● **DESCRIPTION OF THE TASK**: Reproduce all the material verbatim, down to the last line.

● **INFORMATION SUPPLIED**:

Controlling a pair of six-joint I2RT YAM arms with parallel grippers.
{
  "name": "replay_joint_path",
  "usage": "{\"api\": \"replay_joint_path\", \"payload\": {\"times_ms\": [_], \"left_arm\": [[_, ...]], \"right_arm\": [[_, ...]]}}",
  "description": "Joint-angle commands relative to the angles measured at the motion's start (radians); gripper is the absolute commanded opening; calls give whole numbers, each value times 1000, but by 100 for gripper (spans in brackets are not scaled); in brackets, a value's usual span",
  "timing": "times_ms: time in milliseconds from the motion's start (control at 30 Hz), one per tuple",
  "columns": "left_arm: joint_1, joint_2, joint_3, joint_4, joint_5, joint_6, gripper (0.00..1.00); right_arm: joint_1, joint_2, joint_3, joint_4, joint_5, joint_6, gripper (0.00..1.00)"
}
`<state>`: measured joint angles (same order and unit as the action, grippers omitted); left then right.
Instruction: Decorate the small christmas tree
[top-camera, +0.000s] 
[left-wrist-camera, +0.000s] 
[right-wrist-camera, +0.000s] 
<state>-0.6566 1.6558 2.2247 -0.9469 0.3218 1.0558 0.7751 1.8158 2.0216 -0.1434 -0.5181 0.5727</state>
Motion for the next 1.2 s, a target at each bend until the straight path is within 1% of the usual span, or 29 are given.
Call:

● **ANSWER TO THIS EXERCISE**:
Controlling a pair of six-joint I2RT YAM arms with parallel grippers.
{
  "name": "replay_joint_path",
  "usage": "{\"api\": \"replay_joint_path\", \"payload\": {\"times_ms\": [_], \"left_arm\": [[_, ...]], \"right_arm\": [[_, ...]]}}",
  "description": "Joint-angle commands relative to the angles measured at the motion's start (radians); gripper is the absolute commanded opening; calls give whole numbers, each value times 1000, but by 100 for gripper (spans in brackets are not scaled); in brackets, a value's usual span",
  "timing": "times_ms: time in milliseconds from the motion's start (control at 30 Hz), one per tuple",
  "columns": "left_arm: joint_1, joint_2, joint_3, joint_4, joint_5, joint_6, gripper (0.00..1.00); right_arm: joint_1, joint_2, joint_3, joint_4, joint_5, joint_6, gripper (0.00..1.00)"
}
`<state>`: measured joint angles (same order and unit as the action, grippers omitted); left then right.
Instruction: Decorate the small christmas tree
[top-camera, +0.000s] 
[left-wrist-camera, +0.000s] 
[right-wrist-camera, +0.000s] 
<state>-0.6566 1.6558 2.2247 -0.9469 0.3218 1.0558 0.7751 1.8158 2.0216 -0.1434 -0.5181 0.5727</state>
Motion for the next 1.2 s, a target at each bend until the straight path is within 1% of the usual span, or 29 are given.
Call:

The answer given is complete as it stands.